Spiritually inspired agnostic mad scientist
Veteran
Depends on the strain and what you define as pheno...
Could be a few, could be literally billions.
Landrace XY should be recognisable as member of that variety XY but usually shows a high diversity and no two plant are exactly the same.
In case of polyhybrids all depends on the generation and selection. If you cross two completely different but stable strains you get quite similar F1's but the F2's will be the said billions; if you cross the aforementioned F1 to another F1 made from other parents then you're close to infinity ;) . Do proper selection, sibling and back-crosses, eventually some inbreeding and selfing and after a few generations you narrow it down to one main phenotype (judged by the naked untrained eye). If you do the selection etc. differently, you maintain an enormous variability within your cross...
 

bigshrimp

Active member
Veteran
Landrace by definition would be a isolated variety. So relatively few depending on how inbred it is.

For polyhybrids - the F1 generation my be uniform - but the F2 will have many potential phenotypes.
 

Only Ornamental

Spiritually inspired agnostic mad scientist
Veteran
Landrace by definition would be a isolated variety. So relatively few depending on how inbred it is.
Wrong, a landrace does not need to be isolated and most certainly it is not inbred.
Landraces and heirloom varieties simply have a 'narrower' diversity than hybrids; say, a polyhybrid could have very narrow or very broad leaves whereas a Thai landrace will have everything between very thin and quite narrow leaves.

Notably, landraces grown outside the country of origin aren't landraces anymore but just selections thereof with less variability; obviously only those phenotypes growers seek were/are selected and here you may have a certain degree of inbreeding.
 

bigshrimp

Active member
Veteran
If its not isolated from other populations it has no chance to develop unique characteristics.

If they were not isolated and inbred there would be no unique landrace strains, just generic feral hemp.

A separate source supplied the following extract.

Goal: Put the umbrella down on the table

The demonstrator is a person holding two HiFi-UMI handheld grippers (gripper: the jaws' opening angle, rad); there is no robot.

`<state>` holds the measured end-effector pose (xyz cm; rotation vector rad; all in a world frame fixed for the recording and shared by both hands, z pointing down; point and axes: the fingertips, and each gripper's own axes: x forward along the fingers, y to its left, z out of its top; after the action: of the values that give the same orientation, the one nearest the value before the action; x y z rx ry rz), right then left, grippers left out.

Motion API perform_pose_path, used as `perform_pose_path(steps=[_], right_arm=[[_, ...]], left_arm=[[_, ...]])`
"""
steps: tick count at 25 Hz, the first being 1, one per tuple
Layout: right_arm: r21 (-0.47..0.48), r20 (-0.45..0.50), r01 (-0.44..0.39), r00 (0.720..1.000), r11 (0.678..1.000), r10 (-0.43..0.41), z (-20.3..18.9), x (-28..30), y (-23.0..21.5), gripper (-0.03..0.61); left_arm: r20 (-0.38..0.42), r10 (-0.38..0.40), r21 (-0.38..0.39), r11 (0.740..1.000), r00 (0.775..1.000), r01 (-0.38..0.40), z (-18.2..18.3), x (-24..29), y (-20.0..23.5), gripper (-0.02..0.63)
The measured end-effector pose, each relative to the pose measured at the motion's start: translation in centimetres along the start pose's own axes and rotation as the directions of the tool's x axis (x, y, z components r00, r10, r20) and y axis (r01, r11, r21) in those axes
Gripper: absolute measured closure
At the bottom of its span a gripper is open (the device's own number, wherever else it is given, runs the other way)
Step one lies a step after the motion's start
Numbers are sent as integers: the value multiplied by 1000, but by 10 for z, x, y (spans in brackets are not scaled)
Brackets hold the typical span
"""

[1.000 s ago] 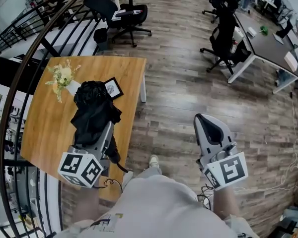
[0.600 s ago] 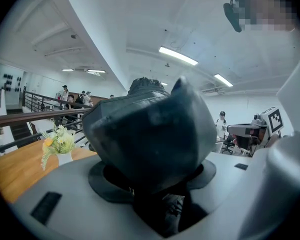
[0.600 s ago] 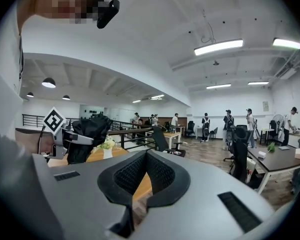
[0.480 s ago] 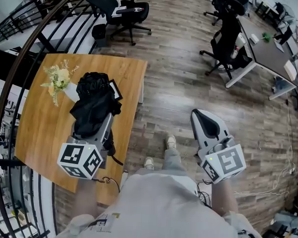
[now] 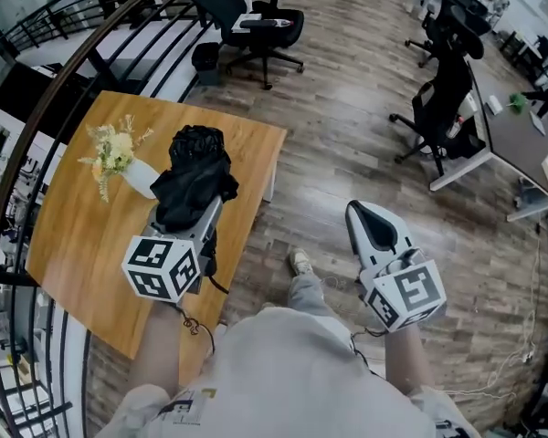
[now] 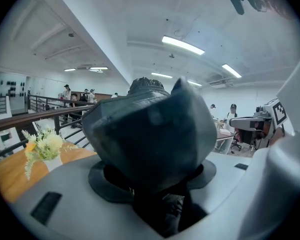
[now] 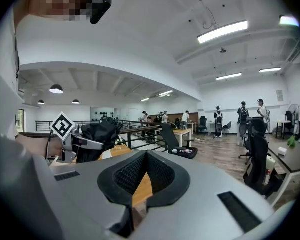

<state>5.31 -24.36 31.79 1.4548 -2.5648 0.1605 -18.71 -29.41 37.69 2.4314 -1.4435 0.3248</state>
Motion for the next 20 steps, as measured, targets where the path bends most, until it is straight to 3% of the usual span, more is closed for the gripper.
perform_pose_path(steps=[6, 11, 20], right_arm=[[42, -39, -69, 997, 997, 71, -32, 59, -39, 551], [86, -111, -86, 989, 993, 96, -55, 107, -119, 551], [147, -238, -133, 957, 980, 166, -112, 178, -194, 551]], left_arm=[[-108, 58, -57, 996, 992, -64, -43, 81, 40, 350], [-195, 83, -66, 993, 977, -98, -58, 183, 52, 350], [-433, 105, -43, 990, 895, -137, -132, 313, 80, 351]])
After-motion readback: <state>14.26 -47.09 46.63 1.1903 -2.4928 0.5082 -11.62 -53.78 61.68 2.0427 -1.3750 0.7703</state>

Narrower diversity? Lol how do you make diversity narrow? inbreeding.
 

Only Ornamental

Spiritually inspired agnostic mad scientist
Veteran
Look up what the definition of a landrace is ;) .
With a bit of human help in selection you can get your landrace on one field and a valley or a few fields away another. In the Himalayas you have likely more than one cannabis landrace in every valley and even different ones in one village. Ask the guys from The Real Seed Company, they deal only with true and unaltered landraces.
And when landraces were 'born', people didn't know, use, nor care for inbreeding but kept hundreds and thousands of plants on a field and then it's called line breeding (at best). A landrace is derived by natural selection with or without a certain human influence. Usually, the human part is the smaller ;) .
And the feral hemp populations (the offspring of the Kentucky fibre hemp and other varieties from long ago) in the mid west ARE true landracers! Oh, and a drug type cannabis plant does never become hemp (nor vice versa).

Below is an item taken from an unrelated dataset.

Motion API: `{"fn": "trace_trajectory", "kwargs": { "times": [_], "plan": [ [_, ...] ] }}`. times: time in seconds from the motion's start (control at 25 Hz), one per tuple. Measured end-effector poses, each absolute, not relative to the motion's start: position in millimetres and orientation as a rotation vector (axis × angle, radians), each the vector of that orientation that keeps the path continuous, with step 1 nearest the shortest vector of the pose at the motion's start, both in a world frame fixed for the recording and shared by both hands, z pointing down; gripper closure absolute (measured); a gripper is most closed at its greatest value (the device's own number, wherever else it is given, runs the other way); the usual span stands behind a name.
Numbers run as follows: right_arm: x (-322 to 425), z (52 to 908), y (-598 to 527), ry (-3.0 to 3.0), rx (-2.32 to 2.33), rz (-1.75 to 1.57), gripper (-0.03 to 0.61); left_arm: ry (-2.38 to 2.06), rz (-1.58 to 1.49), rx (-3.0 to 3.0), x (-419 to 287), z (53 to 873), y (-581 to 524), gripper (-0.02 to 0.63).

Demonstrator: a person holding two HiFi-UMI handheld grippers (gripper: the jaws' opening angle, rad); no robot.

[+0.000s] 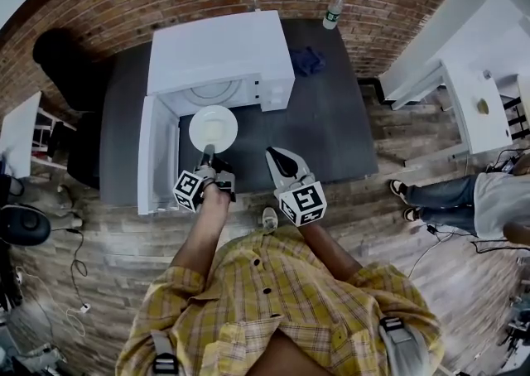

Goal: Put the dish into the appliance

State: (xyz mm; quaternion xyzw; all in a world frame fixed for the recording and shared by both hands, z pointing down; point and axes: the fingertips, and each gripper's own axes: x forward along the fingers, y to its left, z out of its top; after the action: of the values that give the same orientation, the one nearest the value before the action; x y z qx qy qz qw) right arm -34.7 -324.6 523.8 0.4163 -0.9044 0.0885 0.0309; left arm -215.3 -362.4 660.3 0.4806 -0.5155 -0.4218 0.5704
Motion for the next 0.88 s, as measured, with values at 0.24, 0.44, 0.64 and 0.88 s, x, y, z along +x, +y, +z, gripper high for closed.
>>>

Narrower diversity: Take a bell shaped distribution of trait X, a narrow bell is a narrow diversity (may be the wrong English word) and a broad bell... hope you get that point. The narrow diversity may be caused by non-genetic traits or small similar mutations whereas the broad diversity may be caused by completely different genetic sequences... just as an example.
And now you take evolution, natural selection and some Stone Age agricultural techniques and voilà, your ugly and inedible wild cabbage becomes cauliflower, kohlrabi, broccoli, brussels sprouts etc. etc. etc. And there's no inbreeding far and wide ;) .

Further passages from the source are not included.